— What needs to be done —
Set out exactly every line of the entries below, starting at the line that holds "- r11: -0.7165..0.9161" and stopping after the line that holds "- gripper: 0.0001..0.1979".

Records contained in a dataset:
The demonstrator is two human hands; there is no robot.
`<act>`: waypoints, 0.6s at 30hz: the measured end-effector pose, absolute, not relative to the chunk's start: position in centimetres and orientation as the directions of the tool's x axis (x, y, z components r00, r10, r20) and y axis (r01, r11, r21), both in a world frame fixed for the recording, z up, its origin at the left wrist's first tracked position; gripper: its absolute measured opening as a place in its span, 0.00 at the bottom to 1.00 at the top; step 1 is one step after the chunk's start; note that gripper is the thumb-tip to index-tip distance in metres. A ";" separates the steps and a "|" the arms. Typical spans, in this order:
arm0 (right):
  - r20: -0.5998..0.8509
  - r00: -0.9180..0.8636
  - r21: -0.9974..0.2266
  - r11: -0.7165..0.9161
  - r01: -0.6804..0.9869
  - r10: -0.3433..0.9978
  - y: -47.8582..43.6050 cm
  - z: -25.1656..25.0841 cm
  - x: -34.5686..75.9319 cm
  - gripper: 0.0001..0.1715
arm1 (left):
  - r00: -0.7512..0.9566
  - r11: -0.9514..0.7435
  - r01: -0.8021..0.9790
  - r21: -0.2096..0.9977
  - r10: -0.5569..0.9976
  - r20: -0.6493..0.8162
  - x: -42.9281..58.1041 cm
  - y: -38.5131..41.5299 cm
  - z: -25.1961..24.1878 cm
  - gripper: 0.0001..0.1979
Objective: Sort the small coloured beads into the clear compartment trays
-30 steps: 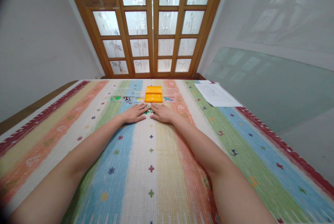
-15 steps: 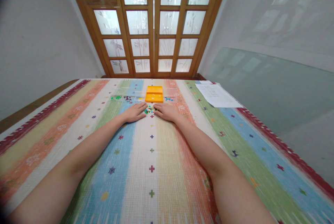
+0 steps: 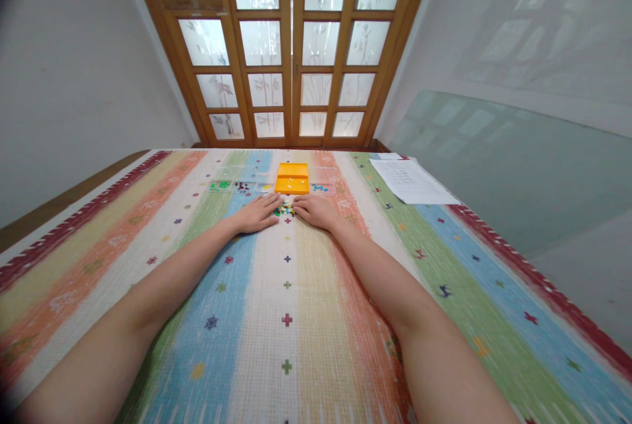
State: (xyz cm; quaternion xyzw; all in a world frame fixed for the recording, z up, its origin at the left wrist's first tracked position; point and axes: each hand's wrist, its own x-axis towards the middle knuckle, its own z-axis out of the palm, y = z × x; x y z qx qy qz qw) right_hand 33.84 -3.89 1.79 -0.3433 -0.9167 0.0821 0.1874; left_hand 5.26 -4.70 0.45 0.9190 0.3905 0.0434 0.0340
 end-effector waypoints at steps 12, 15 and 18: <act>0.348 -0.656 -0.332 0.743 0.582 0.670 -3.1 0.7 33.4 0.15 | 0.644 -0.641 0.760 0.103 0.765 0.008 5.2 -4.7 0.2 0.43; 0.387 -0.652 -0.359 0.758 0.545 0.652 -2.7 0.2 33.4 0.12 | 0.597 -0.596 0.798 0.089 0.802 0.016 5.2 -4.6 0.0 0.43; 0.407 -0.649 -0.374 0.765 0.524 0.643 -2.1 -0.3 33.5 0.10 | 0.584 -0.583 0.808 0.085 0.811 0.008 4.9 -4.5 -0.1 0.43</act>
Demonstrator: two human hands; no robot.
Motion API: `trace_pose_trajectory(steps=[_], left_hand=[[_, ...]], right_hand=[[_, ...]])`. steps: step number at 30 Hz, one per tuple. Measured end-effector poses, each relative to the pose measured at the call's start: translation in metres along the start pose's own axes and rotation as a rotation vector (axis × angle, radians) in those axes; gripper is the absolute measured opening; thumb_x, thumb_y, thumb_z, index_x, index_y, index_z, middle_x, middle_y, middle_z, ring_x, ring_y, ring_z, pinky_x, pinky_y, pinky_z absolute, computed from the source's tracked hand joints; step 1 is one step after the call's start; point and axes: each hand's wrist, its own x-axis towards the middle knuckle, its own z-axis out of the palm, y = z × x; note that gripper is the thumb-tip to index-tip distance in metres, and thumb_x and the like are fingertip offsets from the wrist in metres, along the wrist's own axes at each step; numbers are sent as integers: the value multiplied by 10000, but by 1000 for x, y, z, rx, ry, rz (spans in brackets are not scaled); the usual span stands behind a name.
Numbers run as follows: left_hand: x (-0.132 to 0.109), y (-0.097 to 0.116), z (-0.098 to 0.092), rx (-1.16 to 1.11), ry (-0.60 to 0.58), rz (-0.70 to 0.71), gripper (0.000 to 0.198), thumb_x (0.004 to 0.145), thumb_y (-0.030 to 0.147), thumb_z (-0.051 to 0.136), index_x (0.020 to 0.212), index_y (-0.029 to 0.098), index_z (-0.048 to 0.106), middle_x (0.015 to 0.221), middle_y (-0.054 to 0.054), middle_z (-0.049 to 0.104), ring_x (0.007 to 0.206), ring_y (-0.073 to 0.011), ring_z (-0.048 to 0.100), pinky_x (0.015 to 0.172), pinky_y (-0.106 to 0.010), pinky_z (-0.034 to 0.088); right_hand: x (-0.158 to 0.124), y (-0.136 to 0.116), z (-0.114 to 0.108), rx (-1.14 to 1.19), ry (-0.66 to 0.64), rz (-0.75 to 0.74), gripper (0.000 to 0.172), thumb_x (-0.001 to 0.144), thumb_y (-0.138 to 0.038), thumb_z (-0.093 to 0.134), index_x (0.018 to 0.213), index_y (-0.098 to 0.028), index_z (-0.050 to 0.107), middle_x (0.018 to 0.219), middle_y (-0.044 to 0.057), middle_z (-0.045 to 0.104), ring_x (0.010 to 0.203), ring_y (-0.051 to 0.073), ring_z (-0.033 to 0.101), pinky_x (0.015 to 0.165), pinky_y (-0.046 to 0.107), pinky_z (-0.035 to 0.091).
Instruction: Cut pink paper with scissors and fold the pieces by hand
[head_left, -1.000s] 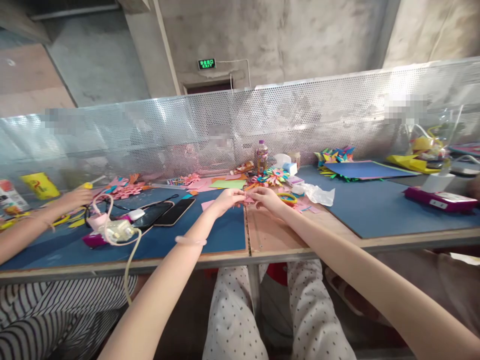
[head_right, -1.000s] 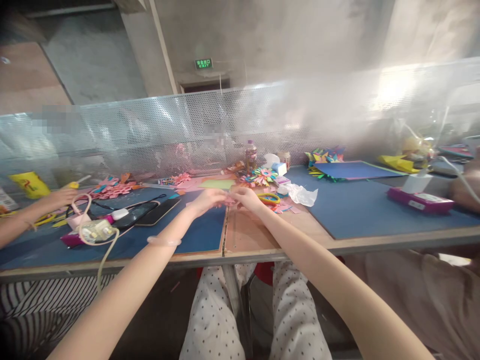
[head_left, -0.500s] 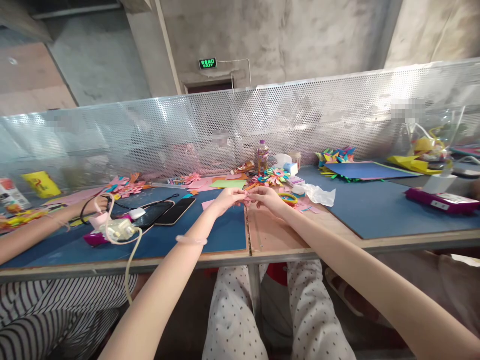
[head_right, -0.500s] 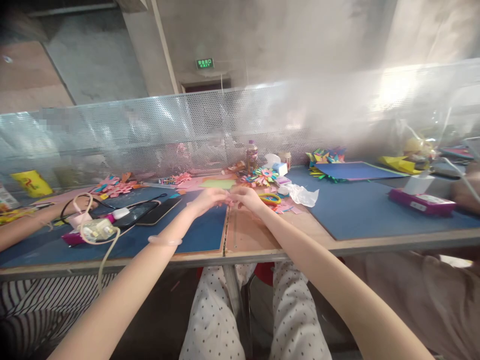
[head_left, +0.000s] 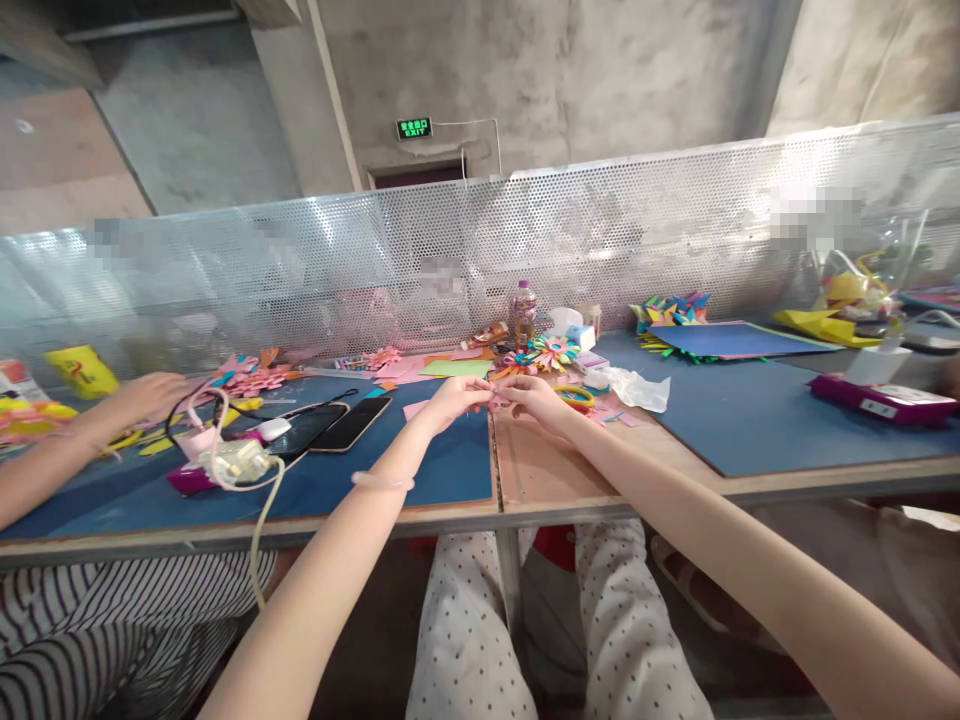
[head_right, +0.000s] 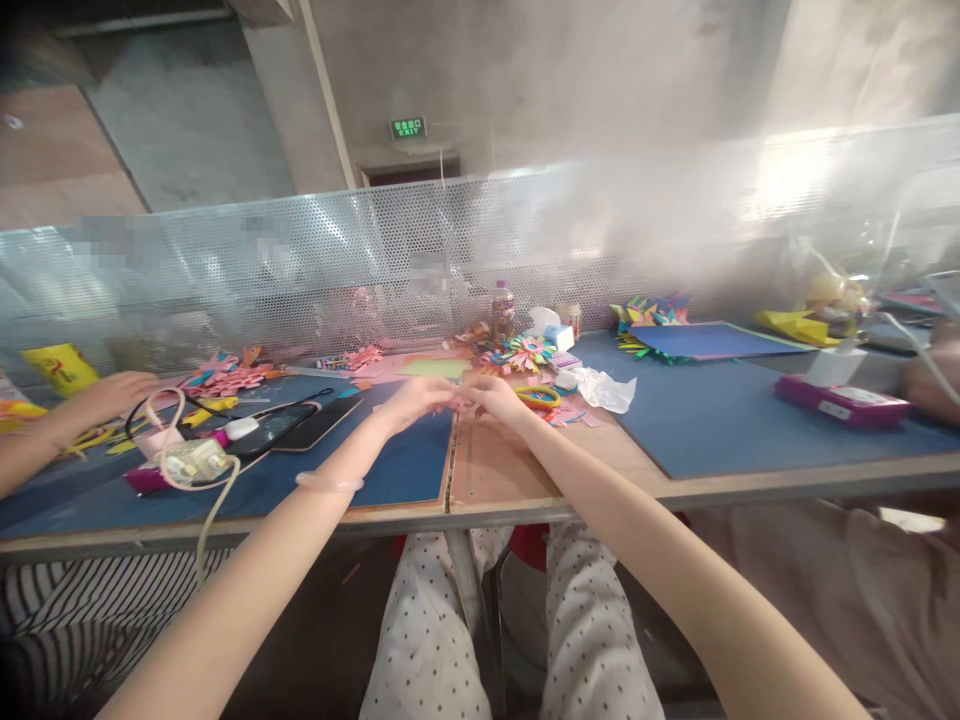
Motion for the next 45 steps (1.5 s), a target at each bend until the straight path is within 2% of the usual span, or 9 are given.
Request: trace_pose_trajectory(steps=[7, 13, 21, 29, 38, 42, 45], left_hand=[[2, -4, -2, -3, 3, -17, 184, 666, 227, 650, 801, 102, 634, 761, -102, 678, 727, -172, 627, 567, -238, 358], [3, -6, -3, -3, -8, -27, 211, 673, 219, 647, 848, 104, 621, 754, -93, 668, 753, -177, 630, 580, -238, 361], [3, -7, -1, -13, -7, -43, 226, 652, 230, 675, 828, 105, 609, 770, -91, 668, 756, -177, 631, 579, -235, 359], [0, 0, -1, -48, -12, -23, 188, 682, 219, 631, 828, 101, 624, 800, -97, 676, 749, -184, 635, 649, -272, 405], [1, -3, -4, -135, -32, 8, 258, 687, 231, 654, 912, 127, 580, 848, -82, 663, 725, -172, 646, 704, -300, 442], [2, -5, -5, -95, -74, 1, 338, 705, 234, 635, 1026, 171, 552, 908, -78, 661, 751, -172, 647, 673, -281, 442], [3, -4, -6, -58, -90, -21, 305, 734, 275, 601, 1020, 174, 564, 887, -78, 665, 782, -181, 644, 646, -265, 435]], right_hand=[[1, 1, 0, -25, 26, -21, 277, 667, -409, 653, 767, -151, 643, 725, 29, 613, 618, 105, 549, 470, 188, 423], [0, 2, 0, -60, 36, -58, 292, 679, -431, 633, 760, -151, 650, 707, 22, 609, 619, 105, 543, 483, 196, 415], [3, 5, -2, -141, 36, -77, 293, 688, -422, 627, 716, -132, 655, 666, 19, 601, 553, 86, 500, 480, 201, 403], [2, 2, 0, 33, 60, -4, 264, 719, -387, 590, 805, -148, 660, 766, 52, 621, 655, 123, 552, 462, 189, 419], [2, 4, -2, -11, 12, 6, 211, 687, -310, 618, 817, -151, 664, 798, 57, 652, 686, 135, 571, 479, 193, 421], [3, 5, -2, 2, 21, 11, 181, 685, -305, 620, 782, -156, 656, 773, 50, 648, 676, 139, 581, 488, 204, 424], [4, 5, -2, 0, 39, 8, 171, 673, -305, 632, 756, -157, 655, 767, 47, 646, 661, 135, 578, 490, 210, 427]])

— Result of the exercise —
  - r11: -0.7165..0.9161
  - r01: -0.6804..0.9869
  - r10: -0.3433..0.9978
  - y: -47.8582..43.6050 cm
  - z: -25.1656..25.0841 cm
  - x: -34.5686..75.9319 cm
  - gripper: 0.0001..0.1715
arm1 (left):
  - r00: -0.7512..0.9566
  - r11: -0.9514..0.7435
  - r01: -0.8021..0.9790
  - r21: -0.2096..0.9977
  - r10: -0.5569..0.9976
  - r20: -0.6493..0.8162
  - x: -42.9281..58.1041 cm
  - y: -38.5131..41.5299 cm
  - z: -25.1961..24.1878 cm
  - gripper: 0.0001..0.1979

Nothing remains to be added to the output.